Questions for Justin and Luke

Carrol Cox cbcox at ilstu.edu
Sun Mar 24 19:38:27 PST 2002


Chuck Grimes wrote:
>
>
>
> But just to sketch out what I think are the implications, if the
> tautology is accurate (never mind truth for the moment), then the
> prospects for a humane, just, and progressive reformist movement are
> only improved if such a movement occurs within an already relatively
> humane, just and progressive society. The more authoritarian,
> repressive, and brutal a society is, the less promising it becomes
> that such a reform movement will succeed in producing a relatively
> more humane, just and progressive society---provided it wins at all.
>

I don't think so. This argument raises the question of who will educate the educator. In other words, you are claiming to know, more or less _a priori_, what kind of climate of ideas can produce good ideas or good actions. Within a relatively humane ect society there is no need for a movement, certainly not a resistance movemenbt.

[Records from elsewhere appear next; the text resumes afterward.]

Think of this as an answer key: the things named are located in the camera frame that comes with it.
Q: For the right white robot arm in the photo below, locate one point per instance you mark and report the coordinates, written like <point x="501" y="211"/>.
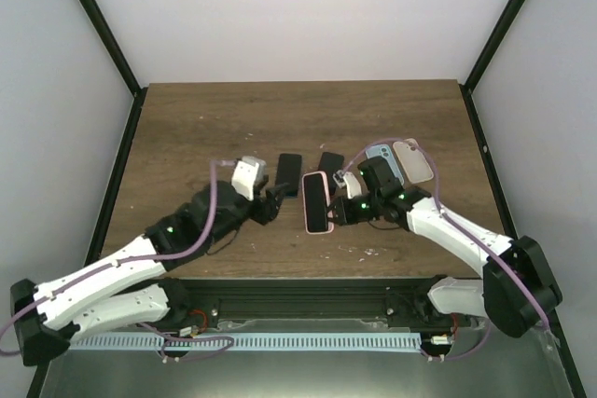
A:
<point x="515" y="288"/>

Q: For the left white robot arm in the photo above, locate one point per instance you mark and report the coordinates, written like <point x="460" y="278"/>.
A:
<point x="129" y="286"/>

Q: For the left black frame post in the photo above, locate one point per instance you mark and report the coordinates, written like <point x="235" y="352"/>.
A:
<point x="111" y="45"/>

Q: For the left black table edge rail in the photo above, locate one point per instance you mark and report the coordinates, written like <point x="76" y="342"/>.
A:
<point x="113" y="186"/>

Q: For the light blue phone case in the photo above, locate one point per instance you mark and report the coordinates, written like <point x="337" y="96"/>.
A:
<point x="386" y="152"/>

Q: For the right black frame post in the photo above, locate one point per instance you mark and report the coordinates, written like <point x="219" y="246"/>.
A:
<point x="493" y="43"/>

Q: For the phone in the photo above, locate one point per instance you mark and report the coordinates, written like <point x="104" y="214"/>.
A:
<point x="316" y="200"/>
<point x="330" y="163"/>
<point x="288" y="173"/>

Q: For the black frame post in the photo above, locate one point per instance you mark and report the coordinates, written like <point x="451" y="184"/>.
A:
<point x="493" y="43"/>
<point x="111" y="45"/>

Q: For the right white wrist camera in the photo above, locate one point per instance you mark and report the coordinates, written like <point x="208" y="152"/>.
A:
<point x="348" y="182"/>

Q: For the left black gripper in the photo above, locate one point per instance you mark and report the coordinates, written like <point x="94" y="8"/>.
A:
<point x="269" y="208"/>

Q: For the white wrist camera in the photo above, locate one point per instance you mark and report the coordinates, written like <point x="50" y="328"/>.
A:
<point x="248" y="174"/>
<point x="348" y="182"/>

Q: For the light blue slotted cable duct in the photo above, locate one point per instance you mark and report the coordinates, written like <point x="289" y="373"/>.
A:
<point x="385" y="342"/>

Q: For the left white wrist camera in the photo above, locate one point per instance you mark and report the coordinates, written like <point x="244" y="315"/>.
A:
<point x="248" y="174"/>

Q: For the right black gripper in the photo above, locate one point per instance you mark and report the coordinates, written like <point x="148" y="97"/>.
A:
<point x="348" y="215"/>

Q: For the beige phone case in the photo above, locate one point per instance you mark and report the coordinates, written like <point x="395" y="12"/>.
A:
<point x="412" y="161"/>

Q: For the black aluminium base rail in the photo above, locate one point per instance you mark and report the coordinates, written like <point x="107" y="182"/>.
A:
<point x="397" y="302"/>

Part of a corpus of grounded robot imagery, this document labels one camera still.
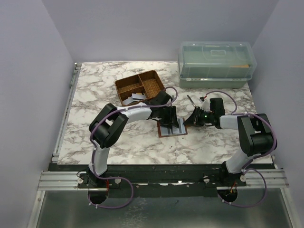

Where did your ideas of a humane etc society come from? Did they drop from the sky? Do they represent a divine inspiration vouchsafed you?

No. In fact they come from struggles, and even the struggles that ultimately, and in the short run, lost, didn't wholly lose because they possessed _SOME_ might -- enough to impress themselves on human social relations and leave a residue of thought and feeling which you picked up in the course of struggles which in their turn exercised some might, or else you could not have spoken of their later having been rolled back.

A thousand pages of the most sophisticated analysis here can't really improve on or go much beyond the Third Thesis on Feuerbach.

The proposition is tautological because any social relation or theoretical formulation of that relation that did not have enough might to communicate to us would not be around for us to judge as good or bad.

Crudely put, worries about foundations interfere with the search, in the give and take of struggle and discussion and criticism and self-criticism for the ideas/ideals which hold us together and relate us to each othe in struggle.